Abstract: TH-PO1036
Investigating the Role of Olfactory Receptor 558 in Blood Pressure Regulation and Aging
Session Information
- Women's Health and Kidney Diseases
November 06, 2025 | Location: Exhibit Hall, Convention Center
Abstract Time: 10:00 AM - 12:00 PM
Category: Women's Health and Kidney Diseases
- 2200 Women's Health and Kidney Diseases
Authors
- Muir, Rachel Q., Johns Hopkins University, Baltimore, Maryland, United States
- Xu, Jiaojiao, Johns Hopkins University, Baltimore, Maryland, United States
- Medcalf, Alexandra D, Johns Hopkins University, Baltimore, Maryland, United States
- Torres-Hernandez, Lauryn C, Johns Hopkins University, Baltimore, Maryland, United States
- Santhanam, Lakshmi, Johns Hopkins University, Baltimore, Maryland, United States
- Pluznick, Jennifer L., Johns Hopkins University, Baltimore, Maryland, United States
Background
We previously reported that olfactory receptor 558 (Olfr558) is expressed in renin cells in the kidney, and in vascular smooth muscle (PMID: 38507492).
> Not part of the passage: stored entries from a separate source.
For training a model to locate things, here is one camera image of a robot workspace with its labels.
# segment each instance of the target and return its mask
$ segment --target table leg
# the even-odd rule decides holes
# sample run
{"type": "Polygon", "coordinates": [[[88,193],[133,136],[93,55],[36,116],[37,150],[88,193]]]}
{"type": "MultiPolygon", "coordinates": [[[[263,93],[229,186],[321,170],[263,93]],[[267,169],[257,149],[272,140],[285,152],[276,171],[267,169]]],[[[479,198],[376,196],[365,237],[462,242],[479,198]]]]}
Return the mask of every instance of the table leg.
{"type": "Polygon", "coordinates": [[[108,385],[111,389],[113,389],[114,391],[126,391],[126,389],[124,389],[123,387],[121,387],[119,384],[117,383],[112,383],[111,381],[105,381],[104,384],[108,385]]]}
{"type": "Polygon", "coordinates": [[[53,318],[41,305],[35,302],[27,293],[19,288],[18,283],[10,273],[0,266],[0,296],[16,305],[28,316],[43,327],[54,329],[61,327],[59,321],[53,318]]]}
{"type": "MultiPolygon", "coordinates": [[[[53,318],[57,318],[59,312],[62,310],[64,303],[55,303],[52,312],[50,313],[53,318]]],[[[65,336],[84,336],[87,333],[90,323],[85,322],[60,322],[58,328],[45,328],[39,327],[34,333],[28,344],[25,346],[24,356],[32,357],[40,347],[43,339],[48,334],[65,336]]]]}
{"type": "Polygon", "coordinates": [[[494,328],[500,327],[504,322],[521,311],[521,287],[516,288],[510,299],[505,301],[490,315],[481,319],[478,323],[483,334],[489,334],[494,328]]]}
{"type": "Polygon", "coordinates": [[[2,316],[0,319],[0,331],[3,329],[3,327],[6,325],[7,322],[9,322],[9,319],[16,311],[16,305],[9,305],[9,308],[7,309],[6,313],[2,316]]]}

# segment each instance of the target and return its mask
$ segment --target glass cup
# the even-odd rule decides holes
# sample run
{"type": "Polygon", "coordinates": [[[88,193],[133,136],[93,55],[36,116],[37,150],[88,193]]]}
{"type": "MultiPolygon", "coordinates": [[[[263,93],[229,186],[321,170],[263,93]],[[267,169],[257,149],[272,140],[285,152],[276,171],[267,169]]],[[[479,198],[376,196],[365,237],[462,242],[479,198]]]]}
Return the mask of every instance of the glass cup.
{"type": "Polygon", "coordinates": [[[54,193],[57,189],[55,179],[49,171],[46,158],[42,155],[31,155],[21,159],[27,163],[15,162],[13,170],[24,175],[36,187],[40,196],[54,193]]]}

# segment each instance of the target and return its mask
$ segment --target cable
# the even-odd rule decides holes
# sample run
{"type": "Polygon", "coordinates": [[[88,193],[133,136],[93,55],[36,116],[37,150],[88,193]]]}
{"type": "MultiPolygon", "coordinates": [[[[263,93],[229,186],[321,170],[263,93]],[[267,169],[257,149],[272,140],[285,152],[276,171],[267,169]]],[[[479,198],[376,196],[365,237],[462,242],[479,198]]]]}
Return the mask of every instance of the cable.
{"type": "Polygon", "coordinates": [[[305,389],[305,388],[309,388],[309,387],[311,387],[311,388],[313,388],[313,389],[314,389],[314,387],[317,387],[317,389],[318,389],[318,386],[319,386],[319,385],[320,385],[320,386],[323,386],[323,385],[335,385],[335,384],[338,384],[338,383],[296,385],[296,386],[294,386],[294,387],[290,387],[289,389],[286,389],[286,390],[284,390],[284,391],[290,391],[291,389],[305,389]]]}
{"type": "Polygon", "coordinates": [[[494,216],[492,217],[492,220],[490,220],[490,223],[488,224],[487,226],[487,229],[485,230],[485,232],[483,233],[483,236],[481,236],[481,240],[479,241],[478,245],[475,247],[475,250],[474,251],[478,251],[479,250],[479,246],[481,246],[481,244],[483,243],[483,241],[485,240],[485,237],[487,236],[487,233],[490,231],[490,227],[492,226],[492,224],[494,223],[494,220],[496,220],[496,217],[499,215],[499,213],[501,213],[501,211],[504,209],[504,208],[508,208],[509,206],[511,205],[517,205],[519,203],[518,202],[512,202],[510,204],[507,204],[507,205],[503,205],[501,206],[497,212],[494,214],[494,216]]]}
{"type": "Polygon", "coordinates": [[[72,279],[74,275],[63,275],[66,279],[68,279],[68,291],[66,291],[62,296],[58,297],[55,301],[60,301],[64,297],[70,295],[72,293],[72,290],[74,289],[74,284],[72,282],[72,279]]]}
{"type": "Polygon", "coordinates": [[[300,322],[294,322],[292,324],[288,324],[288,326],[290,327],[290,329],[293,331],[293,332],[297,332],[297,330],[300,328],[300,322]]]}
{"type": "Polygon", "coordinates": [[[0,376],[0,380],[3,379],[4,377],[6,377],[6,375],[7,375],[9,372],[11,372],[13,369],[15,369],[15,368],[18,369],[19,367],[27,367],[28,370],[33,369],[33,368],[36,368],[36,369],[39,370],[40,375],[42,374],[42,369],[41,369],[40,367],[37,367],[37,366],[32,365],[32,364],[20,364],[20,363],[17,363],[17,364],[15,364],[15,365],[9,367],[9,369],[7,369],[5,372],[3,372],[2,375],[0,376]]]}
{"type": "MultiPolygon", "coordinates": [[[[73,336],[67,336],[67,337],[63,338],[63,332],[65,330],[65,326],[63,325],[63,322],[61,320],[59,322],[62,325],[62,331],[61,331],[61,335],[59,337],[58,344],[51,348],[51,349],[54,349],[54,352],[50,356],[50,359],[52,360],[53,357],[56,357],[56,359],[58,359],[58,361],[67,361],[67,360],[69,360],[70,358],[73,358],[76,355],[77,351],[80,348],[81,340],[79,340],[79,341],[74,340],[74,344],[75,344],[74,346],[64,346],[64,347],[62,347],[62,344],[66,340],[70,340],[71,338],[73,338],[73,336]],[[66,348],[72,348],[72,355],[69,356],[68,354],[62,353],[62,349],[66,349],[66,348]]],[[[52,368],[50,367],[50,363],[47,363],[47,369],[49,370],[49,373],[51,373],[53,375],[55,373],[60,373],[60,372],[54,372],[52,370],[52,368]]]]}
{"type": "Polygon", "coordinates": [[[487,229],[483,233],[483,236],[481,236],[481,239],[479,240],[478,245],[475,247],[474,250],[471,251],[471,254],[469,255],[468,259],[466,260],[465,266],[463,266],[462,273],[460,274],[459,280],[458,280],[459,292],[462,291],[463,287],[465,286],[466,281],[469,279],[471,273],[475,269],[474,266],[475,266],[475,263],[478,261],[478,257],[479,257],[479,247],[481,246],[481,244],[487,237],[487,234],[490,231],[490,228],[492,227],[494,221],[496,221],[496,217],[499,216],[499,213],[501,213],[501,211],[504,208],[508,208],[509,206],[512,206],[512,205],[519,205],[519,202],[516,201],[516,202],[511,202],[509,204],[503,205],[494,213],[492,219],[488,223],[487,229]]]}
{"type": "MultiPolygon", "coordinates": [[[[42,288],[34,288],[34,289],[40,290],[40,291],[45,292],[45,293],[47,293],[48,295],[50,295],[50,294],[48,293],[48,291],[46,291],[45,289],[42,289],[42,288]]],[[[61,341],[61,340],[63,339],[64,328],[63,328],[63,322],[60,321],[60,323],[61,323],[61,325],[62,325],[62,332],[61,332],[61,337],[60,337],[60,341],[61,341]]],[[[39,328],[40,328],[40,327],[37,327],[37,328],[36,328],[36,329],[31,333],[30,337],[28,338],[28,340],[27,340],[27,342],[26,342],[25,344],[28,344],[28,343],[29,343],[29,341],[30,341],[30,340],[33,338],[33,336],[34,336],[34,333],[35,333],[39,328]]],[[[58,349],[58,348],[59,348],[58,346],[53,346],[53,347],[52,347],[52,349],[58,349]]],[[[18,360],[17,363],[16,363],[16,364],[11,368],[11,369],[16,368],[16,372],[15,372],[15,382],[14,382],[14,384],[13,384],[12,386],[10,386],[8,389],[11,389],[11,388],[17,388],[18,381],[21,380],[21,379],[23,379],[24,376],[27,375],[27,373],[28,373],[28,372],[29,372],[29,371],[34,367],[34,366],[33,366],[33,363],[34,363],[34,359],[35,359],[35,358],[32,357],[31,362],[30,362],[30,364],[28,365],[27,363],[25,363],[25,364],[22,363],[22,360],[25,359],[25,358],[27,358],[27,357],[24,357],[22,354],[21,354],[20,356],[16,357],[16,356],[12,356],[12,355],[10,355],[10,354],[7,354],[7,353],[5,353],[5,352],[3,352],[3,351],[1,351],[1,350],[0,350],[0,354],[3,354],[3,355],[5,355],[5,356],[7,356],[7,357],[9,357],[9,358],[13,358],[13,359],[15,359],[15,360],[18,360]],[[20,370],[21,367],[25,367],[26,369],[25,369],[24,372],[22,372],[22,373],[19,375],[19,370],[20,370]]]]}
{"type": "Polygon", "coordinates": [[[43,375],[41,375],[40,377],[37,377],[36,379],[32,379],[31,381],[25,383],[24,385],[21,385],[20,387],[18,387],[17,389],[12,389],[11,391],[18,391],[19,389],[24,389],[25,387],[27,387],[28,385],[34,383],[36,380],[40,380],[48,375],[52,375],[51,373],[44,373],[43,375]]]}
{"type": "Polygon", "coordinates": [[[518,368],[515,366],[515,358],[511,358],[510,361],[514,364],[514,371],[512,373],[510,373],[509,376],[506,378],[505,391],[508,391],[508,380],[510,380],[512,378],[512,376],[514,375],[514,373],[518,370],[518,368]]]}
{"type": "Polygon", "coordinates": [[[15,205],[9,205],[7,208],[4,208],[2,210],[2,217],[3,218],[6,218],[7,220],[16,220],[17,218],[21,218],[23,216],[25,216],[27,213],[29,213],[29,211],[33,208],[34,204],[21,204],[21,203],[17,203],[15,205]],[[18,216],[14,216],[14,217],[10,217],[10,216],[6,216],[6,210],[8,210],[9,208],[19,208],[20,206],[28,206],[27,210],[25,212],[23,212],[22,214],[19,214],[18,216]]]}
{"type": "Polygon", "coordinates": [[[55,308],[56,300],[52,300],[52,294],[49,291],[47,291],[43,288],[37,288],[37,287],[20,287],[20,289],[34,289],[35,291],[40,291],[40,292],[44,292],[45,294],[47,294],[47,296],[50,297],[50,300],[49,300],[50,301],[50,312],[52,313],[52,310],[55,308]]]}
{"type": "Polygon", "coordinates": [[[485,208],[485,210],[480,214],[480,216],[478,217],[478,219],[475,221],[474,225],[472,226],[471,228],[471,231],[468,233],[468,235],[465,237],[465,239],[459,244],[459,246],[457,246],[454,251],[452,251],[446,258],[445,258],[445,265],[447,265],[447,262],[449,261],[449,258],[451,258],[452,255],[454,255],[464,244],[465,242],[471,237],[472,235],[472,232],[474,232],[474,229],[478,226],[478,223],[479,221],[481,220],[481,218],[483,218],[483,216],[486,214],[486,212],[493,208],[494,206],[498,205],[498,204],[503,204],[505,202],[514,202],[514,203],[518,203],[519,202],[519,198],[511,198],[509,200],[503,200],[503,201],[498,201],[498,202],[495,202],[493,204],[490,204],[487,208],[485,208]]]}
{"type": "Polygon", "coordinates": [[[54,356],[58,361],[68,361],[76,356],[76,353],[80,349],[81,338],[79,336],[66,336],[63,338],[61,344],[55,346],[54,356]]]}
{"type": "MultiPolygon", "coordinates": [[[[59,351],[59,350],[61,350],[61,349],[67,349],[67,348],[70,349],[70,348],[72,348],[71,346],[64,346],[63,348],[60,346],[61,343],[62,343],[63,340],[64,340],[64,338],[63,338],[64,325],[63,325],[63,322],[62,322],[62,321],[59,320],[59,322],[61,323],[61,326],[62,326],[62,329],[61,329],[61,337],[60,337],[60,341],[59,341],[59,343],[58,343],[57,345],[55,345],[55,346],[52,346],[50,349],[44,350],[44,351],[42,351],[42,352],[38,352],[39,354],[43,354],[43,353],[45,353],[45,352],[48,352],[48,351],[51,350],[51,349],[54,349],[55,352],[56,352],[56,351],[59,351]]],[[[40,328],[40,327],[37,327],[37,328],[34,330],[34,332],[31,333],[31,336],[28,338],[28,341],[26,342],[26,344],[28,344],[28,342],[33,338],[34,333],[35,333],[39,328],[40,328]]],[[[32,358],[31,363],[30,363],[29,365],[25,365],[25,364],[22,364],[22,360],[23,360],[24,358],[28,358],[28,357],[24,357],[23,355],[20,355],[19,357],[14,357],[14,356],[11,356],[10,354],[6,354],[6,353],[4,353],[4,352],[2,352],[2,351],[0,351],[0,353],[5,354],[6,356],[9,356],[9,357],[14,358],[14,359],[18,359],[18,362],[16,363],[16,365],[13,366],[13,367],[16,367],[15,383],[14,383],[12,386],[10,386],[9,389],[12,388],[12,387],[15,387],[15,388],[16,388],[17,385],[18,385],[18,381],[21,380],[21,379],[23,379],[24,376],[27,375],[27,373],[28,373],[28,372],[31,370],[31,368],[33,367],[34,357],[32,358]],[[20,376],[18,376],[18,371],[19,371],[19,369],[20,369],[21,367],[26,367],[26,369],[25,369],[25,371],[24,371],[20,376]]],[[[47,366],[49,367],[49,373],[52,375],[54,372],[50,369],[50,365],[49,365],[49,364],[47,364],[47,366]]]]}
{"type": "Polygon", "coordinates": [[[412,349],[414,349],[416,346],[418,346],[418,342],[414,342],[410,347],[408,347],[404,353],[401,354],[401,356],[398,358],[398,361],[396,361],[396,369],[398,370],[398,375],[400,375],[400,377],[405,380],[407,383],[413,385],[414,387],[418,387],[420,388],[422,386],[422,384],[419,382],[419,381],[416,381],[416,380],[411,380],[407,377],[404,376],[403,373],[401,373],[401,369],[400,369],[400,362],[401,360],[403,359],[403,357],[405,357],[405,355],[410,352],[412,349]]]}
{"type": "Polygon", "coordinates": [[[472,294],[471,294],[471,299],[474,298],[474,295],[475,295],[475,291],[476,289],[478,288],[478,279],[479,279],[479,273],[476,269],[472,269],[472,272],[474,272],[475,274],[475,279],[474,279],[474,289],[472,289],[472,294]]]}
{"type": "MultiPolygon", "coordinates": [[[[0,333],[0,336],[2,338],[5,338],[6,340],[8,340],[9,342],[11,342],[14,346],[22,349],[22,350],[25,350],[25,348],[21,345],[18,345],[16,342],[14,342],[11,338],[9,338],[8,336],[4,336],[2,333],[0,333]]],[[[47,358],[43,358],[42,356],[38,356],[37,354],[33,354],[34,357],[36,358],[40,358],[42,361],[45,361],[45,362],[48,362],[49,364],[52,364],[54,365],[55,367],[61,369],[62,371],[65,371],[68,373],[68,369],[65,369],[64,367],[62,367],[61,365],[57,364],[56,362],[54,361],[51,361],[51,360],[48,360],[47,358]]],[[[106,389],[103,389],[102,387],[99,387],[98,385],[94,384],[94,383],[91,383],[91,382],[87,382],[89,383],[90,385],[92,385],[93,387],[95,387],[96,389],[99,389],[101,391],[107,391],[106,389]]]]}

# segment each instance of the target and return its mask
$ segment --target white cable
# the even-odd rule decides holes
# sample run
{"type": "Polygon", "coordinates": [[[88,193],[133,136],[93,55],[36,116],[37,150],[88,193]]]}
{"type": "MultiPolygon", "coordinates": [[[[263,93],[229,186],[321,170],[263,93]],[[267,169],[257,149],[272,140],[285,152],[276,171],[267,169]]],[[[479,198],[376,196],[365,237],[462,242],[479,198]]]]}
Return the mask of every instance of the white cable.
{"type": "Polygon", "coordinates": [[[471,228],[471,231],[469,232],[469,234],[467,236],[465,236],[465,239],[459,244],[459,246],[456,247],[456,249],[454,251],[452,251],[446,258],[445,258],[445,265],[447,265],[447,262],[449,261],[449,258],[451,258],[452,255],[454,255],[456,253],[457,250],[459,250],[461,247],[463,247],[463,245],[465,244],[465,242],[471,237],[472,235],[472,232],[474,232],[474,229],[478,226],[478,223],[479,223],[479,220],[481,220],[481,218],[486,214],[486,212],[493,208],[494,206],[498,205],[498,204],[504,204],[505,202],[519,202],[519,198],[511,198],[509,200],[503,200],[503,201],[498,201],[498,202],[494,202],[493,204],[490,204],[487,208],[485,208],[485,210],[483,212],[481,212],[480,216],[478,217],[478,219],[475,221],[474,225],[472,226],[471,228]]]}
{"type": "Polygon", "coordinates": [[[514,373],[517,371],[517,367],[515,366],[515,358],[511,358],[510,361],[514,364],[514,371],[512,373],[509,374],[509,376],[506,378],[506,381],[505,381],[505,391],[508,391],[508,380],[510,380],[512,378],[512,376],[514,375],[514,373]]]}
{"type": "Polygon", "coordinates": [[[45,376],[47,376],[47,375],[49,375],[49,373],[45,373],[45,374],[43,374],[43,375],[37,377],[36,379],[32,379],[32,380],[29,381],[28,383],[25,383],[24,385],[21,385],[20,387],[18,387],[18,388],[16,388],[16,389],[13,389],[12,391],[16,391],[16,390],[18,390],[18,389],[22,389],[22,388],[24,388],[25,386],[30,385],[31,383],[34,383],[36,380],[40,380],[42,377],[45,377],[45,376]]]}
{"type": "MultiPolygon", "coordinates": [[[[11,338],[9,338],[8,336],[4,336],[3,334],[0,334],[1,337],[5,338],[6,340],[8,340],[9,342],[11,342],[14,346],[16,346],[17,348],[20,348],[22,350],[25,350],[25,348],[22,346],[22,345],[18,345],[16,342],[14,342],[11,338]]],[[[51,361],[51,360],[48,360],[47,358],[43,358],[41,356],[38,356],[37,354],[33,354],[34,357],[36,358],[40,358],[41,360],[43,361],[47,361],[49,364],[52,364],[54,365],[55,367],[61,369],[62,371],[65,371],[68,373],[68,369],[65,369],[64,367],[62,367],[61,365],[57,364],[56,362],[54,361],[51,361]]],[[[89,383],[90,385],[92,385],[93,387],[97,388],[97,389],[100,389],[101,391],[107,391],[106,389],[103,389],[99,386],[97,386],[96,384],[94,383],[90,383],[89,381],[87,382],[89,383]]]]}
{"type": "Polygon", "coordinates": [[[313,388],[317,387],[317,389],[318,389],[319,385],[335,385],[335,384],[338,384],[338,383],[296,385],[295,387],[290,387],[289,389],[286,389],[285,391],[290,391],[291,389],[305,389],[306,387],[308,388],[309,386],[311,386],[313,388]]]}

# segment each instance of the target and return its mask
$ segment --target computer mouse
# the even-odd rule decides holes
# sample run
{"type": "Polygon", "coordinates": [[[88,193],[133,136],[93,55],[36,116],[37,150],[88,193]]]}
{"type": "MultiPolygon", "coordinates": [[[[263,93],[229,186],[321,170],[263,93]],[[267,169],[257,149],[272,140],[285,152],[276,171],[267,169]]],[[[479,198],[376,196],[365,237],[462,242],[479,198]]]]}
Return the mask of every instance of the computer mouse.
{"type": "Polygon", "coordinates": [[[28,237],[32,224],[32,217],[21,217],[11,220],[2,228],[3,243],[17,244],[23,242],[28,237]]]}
Sex differences in normotensive blood pressure (BP)—with females having lower BP—are well-documented; however, we reported that they are absent in Olfr558 knockout (KO) mice for systolic (SBP), diastolic (DBP), and mean arterial pressure (MAP). Additionally, 3–4-month-old male KOs had reduced renal renin and Akr1b7 expression and lower plasma renin activity (PRA) vs male wildtypes (WT), while female KOs had increased pulse wave velocity (PWV) vs WT females. Here, we examined how these parameters change with aging, as sex differences in BP decline with age.
Methods
We measured BP via telemetry and we quantified renal Olfr558, renin, and Akr1b7 expression by qPCR (delta Ct, arbitrary units (a.u.)), PRA by ELISA, and aortic stiffness via PWV.
Results
In WT females, relatively older mice (12–13 mo, n=8) have increased BP compared to young WT (5–6 mo, n=8): MAP (93.2±1 vs. 105.9±1.1 mmHg, p<0.0001), SBP (106.9±1 vs. 118.4±1.2 mmHg, p<0.0001), and DBP (78.8±1 vs. 93.7±1 mmHg, p<0.0001). This increase is absent in older vs young KO females (n=8): MAP (98.9±1.2 vs. 98.3±1.4 mmHg), SBP (112.3±1.3 vs. 112.2±1.4 mmHg), and DBP (85.1±1 vs. 84.0±1.2 mmHg). In aged mice (15–21 mo), male KOs (n=5) no longer differ from WT (n=4) in renin (WT: 1.4±0.2 vs. KO: 1.4±0.1 a.u.), Akr1b7 (WT: 0.08±0.006 vs. KO: 0.07±0.004 a.u.), or PRA (WT: 211±60 vs. KO: 158±17 ng Ang-1/mL/hr). In contrast, aged female KOs (n=5) maintain elevated PWV compared to aged WT females (n=6) and aged KO males (7.2±0.1 vs. 4.9±0.5 and 5.0±0.7 m/s, p<0.05). Finally, renal Olfr558 expression (a.u., qPCR) is higher in young WT females (4 mo, n=8–9) vs. young males (F: 0.011±0.0007 vs. M: 0.007±0.0004 a.u., p<0.05), with the difference widening with age (15–21 mo, n=4–5; F: 0.016±0.0015 vs. M: 0.007±0.0004 a.u., p<0.0001). Cardiac Olfr558 is also greater in young WT females (4 mo, n=5; F: 0.0001±3.25×10-6 vs. M: 0.0001±0.00001 a.u., p<0.01) and remains elevated in aged females (15–21 mo, n=4–5; F: 0.00009±0.000004 vs. M: 0.00007±0.000002 a.u., p<0.05), despite overall age-related decline.
Conclusion
Our findings suggest Olfr558 may mediate age-associated BP increases, particularly in postmenopausal females.
Funding
- NIDDK Support